*Description of the task:* Your copy should match the listing word for word, apart from the pictures, which are left out.

------------

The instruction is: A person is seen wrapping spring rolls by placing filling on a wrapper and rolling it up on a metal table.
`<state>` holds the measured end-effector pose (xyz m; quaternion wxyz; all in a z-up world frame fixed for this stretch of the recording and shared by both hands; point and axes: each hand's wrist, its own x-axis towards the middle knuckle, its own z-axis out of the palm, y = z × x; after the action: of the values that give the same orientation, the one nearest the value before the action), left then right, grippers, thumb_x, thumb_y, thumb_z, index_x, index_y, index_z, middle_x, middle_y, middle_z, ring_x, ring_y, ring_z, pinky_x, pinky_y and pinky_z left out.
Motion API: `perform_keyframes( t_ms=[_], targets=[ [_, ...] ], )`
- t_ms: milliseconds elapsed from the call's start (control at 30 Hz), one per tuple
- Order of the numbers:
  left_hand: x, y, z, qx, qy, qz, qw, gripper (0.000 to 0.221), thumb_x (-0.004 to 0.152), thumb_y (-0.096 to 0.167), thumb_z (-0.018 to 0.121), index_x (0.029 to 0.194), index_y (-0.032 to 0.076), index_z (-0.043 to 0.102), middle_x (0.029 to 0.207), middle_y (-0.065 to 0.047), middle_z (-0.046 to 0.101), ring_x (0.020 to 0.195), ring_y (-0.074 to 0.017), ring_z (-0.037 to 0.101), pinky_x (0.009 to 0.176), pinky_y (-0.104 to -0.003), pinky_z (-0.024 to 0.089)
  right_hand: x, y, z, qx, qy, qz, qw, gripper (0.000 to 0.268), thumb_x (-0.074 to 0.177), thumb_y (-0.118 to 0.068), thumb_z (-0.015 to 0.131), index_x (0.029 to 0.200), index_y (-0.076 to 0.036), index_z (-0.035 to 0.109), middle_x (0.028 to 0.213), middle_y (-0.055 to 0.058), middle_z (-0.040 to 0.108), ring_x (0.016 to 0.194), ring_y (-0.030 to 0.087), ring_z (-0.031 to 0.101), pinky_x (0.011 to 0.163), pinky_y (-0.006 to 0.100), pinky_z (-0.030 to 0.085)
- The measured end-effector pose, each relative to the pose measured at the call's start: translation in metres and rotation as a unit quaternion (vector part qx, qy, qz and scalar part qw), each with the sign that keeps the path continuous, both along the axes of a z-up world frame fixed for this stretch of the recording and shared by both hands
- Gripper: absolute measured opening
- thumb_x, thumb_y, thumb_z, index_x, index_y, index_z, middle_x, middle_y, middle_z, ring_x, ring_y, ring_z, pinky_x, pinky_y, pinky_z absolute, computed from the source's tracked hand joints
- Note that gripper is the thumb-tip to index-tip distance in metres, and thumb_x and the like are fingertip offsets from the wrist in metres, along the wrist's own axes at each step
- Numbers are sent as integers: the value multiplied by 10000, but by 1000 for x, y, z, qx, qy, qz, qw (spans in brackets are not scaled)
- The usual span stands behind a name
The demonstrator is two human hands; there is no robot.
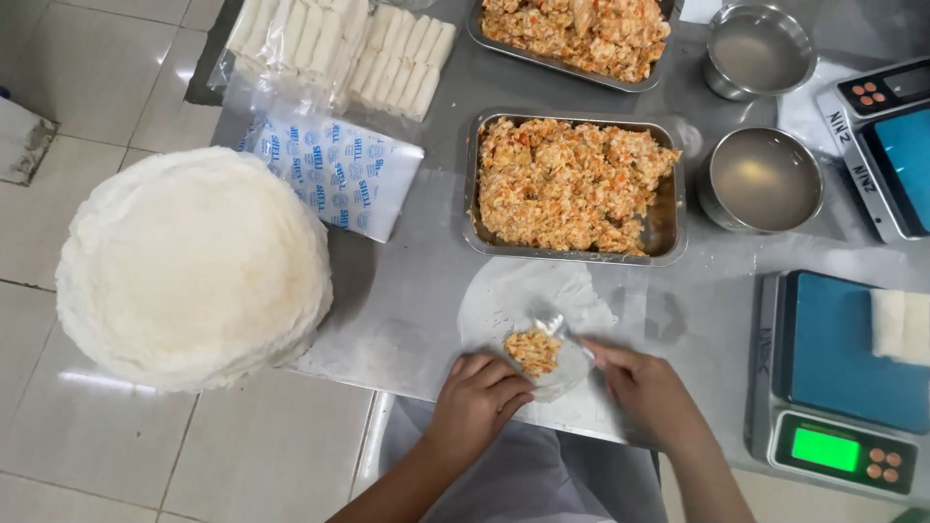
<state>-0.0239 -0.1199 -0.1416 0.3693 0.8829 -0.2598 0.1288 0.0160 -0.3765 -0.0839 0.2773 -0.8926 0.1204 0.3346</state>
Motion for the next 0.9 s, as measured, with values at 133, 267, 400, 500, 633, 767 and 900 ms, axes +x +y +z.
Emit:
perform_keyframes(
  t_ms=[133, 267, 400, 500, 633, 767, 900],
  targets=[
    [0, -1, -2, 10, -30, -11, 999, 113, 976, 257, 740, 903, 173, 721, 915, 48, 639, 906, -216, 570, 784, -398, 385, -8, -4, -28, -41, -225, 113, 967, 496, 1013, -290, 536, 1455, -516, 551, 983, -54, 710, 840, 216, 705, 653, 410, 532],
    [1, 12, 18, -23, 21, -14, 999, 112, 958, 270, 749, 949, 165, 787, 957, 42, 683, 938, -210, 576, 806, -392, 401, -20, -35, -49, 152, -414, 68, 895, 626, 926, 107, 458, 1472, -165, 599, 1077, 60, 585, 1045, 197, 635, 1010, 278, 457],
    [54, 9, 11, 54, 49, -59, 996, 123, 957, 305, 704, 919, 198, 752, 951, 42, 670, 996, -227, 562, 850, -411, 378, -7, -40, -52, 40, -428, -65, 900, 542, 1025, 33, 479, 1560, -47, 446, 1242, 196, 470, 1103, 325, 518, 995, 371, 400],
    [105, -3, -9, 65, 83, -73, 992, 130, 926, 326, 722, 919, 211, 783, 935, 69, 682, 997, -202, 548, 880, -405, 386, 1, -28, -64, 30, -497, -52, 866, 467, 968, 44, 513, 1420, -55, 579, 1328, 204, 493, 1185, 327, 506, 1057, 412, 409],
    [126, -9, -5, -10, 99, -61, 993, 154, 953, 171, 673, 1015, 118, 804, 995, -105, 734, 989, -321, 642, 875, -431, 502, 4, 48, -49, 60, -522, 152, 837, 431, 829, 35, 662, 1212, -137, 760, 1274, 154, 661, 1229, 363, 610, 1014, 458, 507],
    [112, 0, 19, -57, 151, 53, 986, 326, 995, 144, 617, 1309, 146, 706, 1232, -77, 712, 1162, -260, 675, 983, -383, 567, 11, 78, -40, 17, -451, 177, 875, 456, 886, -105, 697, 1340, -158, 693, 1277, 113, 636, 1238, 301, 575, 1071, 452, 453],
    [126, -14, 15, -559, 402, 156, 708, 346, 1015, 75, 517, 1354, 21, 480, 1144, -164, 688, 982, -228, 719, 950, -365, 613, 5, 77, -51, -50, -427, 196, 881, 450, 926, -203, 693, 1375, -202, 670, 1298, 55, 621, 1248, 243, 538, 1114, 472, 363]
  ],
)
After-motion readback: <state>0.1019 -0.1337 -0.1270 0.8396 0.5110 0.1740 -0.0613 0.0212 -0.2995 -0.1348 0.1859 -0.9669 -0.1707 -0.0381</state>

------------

*Reply to the exercise:*
The instruction is: A person is seen wrapping spring rolls by placing filling on a wrapper and rolling it up on a metal table.
`<state>` holds the measured end-effector pose (xyz m; quaternion wxyz; all in a z-up world frame fixed for this stretch of the recording and shared by both hands; point and axes: each hand's wrist, its own x-axis towards the middle knuckle, its own z-axis out of the palm, y = z × x; after the action: of the values that give the same orientation, the one nearest the value before the action), left then right, grippers, thumb_x, thumb_y, thumb_z, index_x, index_y, index_z, middle_x, middle_y, middle_z, ring_x, ring_y, ring_z, pinky_x, pinky_y and pinky_z left out.
Motion API: `perform_keyframes( t_ms=[_], targets=[ [_, ...] ], )`
- t_ms: milliseconds elapsed from the call's start (control at 30 Hz), one per tuple
- Order of the numbers:
  left_hand: x, y, z, qx, qy, qz, qw, gripper (0.000 to 0.221), thumb_x (-0.004 to 0.152), thumb_y (-0.096 to 0.167), thumb_z (-0.018 to 0.121), index_x (0.029 to 0.194), index_y (-0.032 to 0.076), index_z (-0.043 to 0.102), middle_x (0.029 to 0.207), middle_y (-0.065 to 0.047), middle_z (-0.046 to 0.101), ring_x (0.020 to 0.195), ring_y (-0.074 to 0.017), ring_z (-0.037 to 0.101), pinky_x (0.009 to 0.176), pinky_y (-0.104 to -0.003), pinky_z (-0.024 to 0.089)
  right_hand: x, y, z, qx, qy, qz, qw, gripper (0.000 to 0.268), thumb_x (-0.074 to 0.177), thumb_y (-0.118 to 0.068), thumb_z (-0.015 to 0.131), index_x (0.029 to 0.200), index_y (-0.076 to 0.036), index_z (-0.035 to 0.109), middle_x (0.028 to 0.213), middle_y (-0.055 to 0.058), middle_z (-0.040 to 0.108), ring_x (0.016 to 0.194), ring_y (-0.030 to 0.087), ring_z (-0.031 to 0.101), pinky_x (0.011 to 0.163), pinky_y (-0.006 to 0.100), pinky_z (-0.030 to 0.085)
- The measured end-effector pose, each relative to the pose measured at the call's start: translation in metres and rotation as a unit quaternion (vector part qx, qy, qz and scalar part qw), each with the sign that keeps the path continuous, both along the axes of a z-up world frame fixed for this stretch of the recording and shared by both hands
- Gripper: absolute measured opening
- thumb_x, thumb_y, thumb_z, index_x, index_y, index_z, middle_x, middle_y, middle_z, ring_x, ring_y, ring_z, pinky_x, pinky_y, pinky_z absolute, computed from the source's tracked hand joints
- Note that gripper is the thumb-tip to index-tip distance in metres, and thumb_x and the like are fingertip offsets from the wrist in metres, along the wrist's own axes at each step
- Numbers are sent as integers: the value multiplied by 10000, but by 1000 for x, y, z, qx, qy, qz, qw (spans in brackets are not scaled)
- The usual span stands behind a name
The demonstrator is two human hands; there is no robot.
<state>-0.0239 -0.1199 -0.1416 0.3693 0.8829 -0.2598 0.1288 0.0160 -0.3765 -0.0839 0.2773 -0.8926 0.1204 0.3346</state>
Motion for the next 0.9 s, as measured, with values at 133, 267, 400, 500, 633, 767 and 900 ms, axes +x +y +z.
Emit:
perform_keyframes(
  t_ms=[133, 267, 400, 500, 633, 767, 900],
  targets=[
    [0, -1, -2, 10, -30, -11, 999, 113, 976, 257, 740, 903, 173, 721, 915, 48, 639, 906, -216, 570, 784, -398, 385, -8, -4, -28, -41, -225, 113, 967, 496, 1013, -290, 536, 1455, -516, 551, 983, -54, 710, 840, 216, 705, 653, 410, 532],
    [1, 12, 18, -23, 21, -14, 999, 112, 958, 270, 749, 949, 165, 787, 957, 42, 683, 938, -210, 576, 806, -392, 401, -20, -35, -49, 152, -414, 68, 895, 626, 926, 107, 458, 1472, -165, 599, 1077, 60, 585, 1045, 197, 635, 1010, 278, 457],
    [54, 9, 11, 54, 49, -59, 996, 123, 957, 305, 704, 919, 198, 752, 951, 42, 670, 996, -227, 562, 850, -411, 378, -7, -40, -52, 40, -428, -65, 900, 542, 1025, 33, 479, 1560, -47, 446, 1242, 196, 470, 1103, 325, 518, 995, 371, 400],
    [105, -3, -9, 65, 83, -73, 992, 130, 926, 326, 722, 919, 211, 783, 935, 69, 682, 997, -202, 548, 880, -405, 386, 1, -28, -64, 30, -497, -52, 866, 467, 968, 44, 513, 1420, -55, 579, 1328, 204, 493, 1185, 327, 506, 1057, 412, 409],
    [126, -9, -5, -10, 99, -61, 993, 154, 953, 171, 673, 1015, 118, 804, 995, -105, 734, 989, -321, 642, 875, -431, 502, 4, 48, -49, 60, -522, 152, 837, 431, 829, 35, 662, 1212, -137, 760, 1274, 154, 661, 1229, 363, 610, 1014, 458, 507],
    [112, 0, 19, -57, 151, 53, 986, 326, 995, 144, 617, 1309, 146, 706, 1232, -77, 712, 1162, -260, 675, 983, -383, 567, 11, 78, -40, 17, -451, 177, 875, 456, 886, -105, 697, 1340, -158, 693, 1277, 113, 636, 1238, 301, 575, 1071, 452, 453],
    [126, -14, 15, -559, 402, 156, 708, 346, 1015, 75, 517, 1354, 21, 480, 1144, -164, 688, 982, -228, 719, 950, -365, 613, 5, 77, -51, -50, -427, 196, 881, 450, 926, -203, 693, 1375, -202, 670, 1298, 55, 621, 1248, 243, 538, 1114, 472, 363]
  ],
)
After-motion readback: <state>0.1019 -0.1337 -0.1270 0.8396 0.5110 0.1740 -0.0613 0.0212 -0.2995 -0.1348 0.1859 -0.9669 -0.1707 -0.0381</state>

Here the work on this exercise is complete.